A machine learning framework, built to deploy a quantitative sepsis response signature, can identify individuals with dysfunctional immune profiles, according to a study published in Science Translational Medicine. Eddie Cano-Gamez, PhD, and colleagues examined the use of whole-blood transcriptomics for stratification of patients with severe infection by integrating data from 3,149 samples from patients with sepsis due to community-acquired pneumonia or fecal peritonitis, as well as from healthy individuals, into a gene expression reference map. The
researchers used the gene expression reference map to derive a quantitative sepsis response signature (SRSq), which was reflective of immune dysfunction and predictive of clinical outcomes; these could be estimated using a seven- or 12-gene signature.

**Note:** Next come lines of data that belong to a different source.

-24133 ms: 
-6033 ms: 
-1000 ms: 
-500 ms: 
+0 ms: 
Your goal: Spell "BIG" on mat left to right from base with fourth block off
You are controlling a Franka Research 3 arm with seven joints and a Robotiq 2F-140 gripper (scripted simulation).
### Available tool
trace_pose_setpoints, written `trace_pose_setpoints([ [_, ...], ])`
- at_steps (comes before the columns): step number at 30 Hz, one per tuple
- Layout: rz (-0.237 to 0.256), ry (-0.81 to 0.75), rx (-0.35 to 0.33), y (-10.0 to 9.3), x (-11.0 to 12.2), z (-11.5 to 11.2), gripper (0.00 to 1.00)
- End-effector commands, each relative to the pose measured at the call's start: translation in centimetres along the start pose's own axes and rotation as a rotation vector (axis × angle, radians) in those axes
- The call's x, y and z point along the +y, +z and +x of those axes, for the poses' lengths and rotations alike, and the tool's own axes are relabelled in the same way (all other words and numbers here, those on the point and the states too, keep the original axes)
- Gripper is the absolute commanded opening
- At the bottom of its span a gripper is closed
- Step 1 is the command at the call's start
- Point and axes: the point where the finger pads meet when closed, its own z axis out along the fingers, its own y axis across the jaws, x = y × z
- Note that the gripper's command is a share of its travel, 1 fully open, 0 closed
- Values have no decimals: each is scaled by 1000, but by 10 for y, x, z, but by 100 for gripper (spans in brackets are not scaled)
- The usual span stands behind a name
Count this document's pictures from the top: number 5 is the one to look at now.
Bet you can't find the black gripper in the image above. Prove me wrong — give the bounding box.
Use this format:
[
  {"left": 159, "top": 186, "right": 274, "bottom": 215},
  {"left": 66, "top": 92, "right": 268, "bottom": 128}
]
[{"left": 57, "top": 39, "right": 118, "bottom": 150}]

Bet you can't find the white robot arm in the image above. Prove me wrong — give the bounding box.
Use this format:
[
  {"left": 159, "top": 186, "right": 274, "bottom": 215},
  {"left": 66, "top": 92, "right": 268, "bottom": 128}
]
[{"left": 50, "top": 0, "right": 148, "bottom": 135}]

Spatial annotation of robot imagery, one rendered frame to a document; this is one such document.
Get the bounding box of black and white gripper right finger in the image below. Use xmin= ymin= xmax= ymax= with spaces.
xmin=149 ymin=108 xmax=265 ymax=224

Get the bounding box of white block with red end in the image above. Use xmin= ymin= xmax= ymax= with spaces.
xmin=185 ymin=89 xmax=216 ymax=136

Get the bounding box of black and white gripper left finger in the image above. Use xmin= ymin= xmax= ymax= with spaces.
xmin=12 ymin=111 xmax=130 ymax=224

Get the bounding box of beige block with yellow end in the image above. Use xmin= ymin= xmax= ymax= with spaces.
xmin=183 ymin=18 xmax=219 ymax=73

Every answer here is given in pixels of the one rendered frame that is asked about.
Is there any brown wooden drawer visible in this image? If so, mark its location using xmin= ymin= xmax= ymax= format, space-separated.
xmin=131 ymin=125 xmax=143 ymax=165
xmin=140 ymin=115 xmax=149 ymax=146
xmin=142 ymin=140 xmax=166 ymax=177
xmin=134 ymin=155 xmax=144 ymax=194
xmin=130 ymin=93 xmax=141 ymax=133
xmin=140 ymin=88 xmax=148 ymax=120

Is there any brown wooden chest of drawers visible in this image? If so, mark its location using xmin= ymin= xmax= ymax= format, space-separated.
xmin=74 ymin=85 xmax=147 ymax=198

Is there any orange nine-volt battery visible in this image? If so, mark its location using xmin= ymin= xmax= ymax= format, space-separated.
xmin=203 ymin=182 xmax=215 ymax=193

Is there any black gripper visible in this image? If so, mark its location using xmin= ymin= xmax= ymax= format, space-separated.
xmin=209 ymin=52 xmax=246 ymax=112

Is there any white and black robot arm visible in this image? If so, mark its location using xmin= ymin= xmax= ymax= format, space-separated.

A machine learning framework, SepstratifieR, was built to deploy SRSq in adult and pediatric bacterial and viral sepsis, H1N1 influenza, and COVID-19. The framework exhibited clinically relevant stratification across diseases and exposed certain physiological alterations that associate immune dysregulation with mortality. The method allowed early identification of individuals with dysfunctional immune profiles. “SepstratifieR enables stratification of patients with acute infection and can model their responses as a continuum,” Dr. Cano-Gamez and
colleagues wrote. “In combination with clinical biomarkers, SepstratifieR could improve risk estimation of immune dysfunction and clinical outcomes, as well as inform clinical trial design, bringing us closer to precision medicine for severe infection.”